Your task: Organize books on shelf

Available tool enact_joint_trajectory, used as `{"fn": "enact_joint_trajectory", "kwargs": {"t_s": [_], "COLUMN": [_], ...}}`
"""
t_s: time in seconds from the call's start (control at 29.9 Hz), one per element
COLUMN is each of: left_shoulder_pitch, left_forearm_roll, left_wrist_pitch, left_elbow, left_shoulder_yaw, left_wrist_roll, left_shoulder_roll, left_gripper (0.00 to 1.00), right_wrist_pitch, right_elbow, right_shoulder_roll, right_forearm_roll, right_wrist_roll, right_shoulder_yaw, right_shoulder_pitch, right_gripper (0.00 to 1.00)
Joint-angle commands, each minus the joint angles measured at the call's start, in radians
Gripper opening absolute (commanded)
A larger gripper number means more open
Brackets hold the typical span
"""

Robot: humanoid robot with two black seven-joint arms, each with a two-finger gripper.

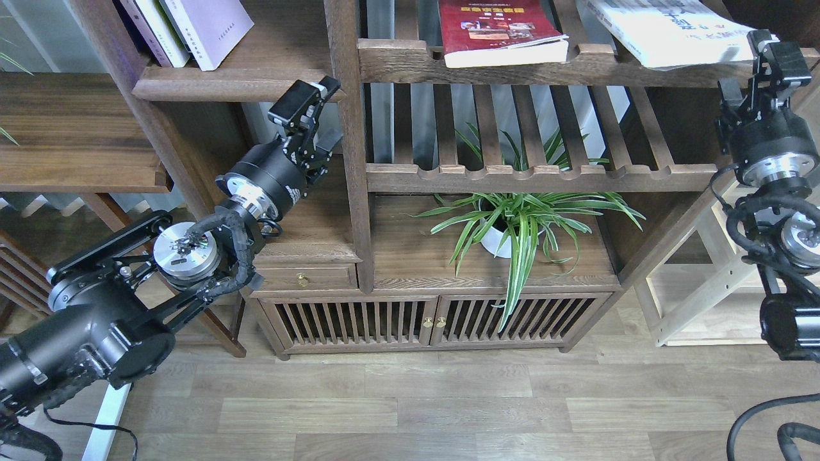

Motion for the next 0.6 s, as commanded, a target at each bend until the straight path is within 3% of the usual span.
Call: {"fn": "enact_joint_trajectory", "kwargs": {"t_s": [0.0, 0.3, 0.57], "left_shoulder_pitch": [0.001, 0.002, 0.002], "left_forearm_roll": [-0.019, -0.047, -0.045], "left_wrist_pitch": [0.042, 0.085, 0.086], "left_elbow": [-0.013, -0.017, -0.016], "left_shoulder_yaw": [-0.013, -0.022, -0.030], "left_wrist_roll": [0.003, 0.001, 0.001], "left_shoulder_roll": [-0.011, -0.026, -0.023], "left_gripper": [0.94, 0.94, 0.94], "right_wrist_pitch": [-0.030, -0.156, -0.173], "right_elbow": [0.000, 0.000, -0.001], "right_shoulder_roll": [0.000, 0.011, 0.020], "right_forearm_roll": [0.001, 0.009, 0.009], "right_wrist_roll": [-0.003, -0.005, -0.015], "right_shoulder_yaw": [0.000, -0.002, -0.031], "right_shoulder_pitch": [0.027, 0.088, 0.108], "right_gripper": [0.82, 0.83, 0.83]}}
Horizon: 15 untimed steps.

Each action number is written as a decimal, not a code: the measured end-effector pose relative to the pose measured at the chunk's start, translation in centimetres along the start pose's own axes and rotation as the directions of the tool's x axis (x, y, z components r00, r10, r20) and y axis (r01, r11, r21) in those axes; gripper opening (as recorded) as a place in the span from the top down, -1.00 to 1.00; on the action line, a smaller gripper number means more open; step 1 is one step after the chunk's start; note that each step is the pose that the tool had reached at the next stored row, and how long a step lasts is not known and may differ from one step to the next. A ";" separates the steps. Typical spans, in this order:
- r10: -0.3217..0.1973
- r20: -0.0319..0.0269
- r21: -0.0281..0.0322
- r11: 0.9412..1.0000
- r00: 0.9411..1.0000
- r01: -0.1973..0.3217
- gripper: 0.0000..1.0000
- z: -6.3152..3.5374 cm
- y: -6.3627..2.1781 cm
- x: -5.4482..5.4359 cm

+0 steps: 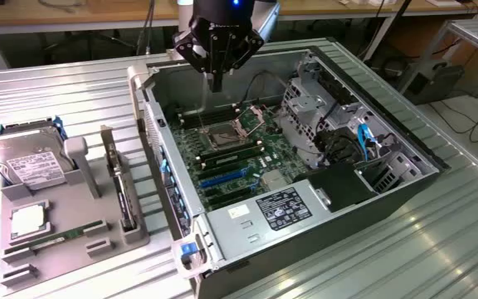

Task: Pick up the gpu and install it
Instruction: 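Reach for the gpu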

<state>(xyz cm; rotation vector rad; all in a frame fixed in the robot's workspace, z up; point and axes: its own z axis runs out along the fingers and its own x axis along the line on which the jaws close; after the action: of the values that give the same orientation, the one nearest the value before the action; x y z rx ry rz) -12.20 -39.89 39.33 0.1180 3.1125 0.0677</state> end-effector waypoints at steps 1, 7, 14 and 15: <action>0.000 0.000 0.000 1.000 1.000 0.000 0.74 0.00 0.00 0.0; 0.000 0.000 0.000 1.000 1.000 0.000 0.74 0.00 0.00 0.0; 0.000 0.001 0.001 1.000 1.000 0.000 0.74 -0.02 -0.22 0.3; 0.000 0.001 0.000 1.000 1.000 0.000 0.74 -0.03 -0.41 0.5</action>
<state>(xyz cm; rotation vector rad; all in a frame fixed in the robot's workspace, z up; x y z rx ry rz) -12.72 -40.26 39.33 0.1180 3.1116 0.0670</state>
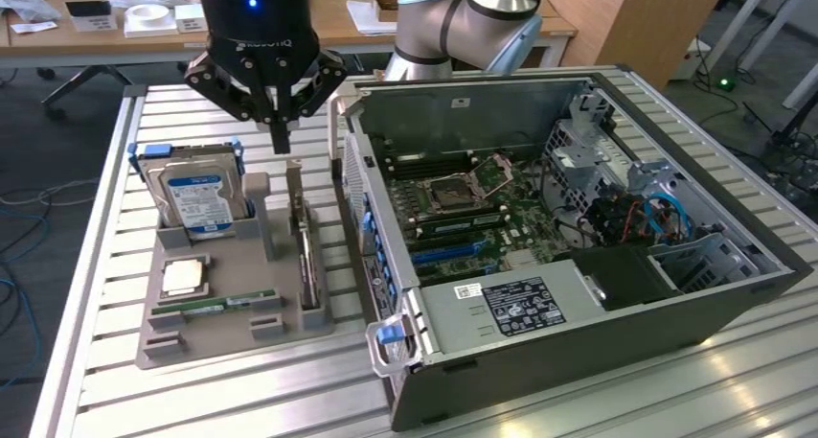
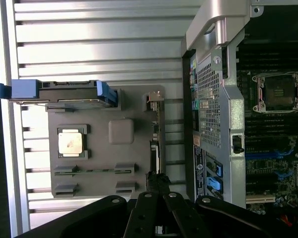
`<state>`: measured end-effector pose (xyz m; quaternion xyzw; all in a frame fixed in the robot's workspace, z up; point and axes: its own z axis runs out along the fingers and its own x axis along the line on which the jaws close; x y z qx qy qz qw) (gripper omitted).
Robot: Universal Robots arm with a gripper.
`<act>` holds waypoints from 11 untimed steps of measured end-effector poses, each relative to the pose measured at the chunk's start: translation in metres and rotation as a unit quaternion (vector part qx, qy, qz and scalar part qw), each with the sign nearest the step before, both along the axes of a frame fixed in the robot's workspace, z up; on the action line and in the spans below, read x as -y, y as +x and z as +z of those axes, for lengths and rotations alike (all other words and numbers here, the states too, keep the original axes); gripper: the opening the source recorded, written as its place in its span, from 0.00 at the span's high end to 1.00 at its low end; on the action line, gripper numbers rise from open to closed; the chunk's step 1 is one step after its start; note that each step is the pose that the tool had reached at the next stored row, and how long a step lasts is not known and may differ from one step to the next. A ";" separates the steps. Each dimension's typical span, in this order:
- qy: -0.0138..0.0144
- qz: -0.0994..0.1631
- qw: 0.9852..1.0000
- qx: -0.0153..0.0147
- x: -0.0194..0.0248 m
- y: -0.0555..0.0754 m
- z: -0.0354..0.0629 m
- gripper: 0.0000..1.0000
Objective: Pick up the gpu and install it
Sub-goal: 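Pick up the gpu and move the gpu toward the slot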
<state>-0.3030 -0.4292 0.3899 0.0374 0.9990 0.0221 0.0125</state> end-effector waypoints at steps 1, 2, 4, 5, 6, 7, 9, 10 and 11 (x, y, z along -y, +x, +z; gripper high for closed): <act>0.000 0.000 1.000 0.000 0.0000 0.000 0.0000 0.89; 0.000 0.000 1.000 0.000 0.0000 0.000 0.0000 0.89; 0.000 0.000 1.000 0.000 0.0000 0.000 0.0000 0.89; 0.000 0.000 1.000 0.000 0.0000 0.000 0.0000 0.89; 0.000 0.000 1.000 0.000 0.0000 0.000 0.0000 0.89; 0.000 0.000 1.000 0.000 0.0000 0.000 0.0000 0.83; 0.000 0.000 1.000 0.000 0.0000 0.000 0.0000 0.77; 0.000 0.000 1.000 0.000 0.0000 0.000 0.0000 0.71; 0.000 0.000 1.000 0.000 0.0000 0.000 0.0000 0.71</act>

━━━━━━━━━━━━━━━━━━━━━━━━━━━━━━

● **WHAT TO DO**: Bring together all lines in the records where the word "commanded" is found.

● **WRITTEN RESPONSE**:
Gripper opening absolute (commanded)
Motion for the next 0.6 s, as commanded, a target at each bend until the straight path is within 3% of the usual span.

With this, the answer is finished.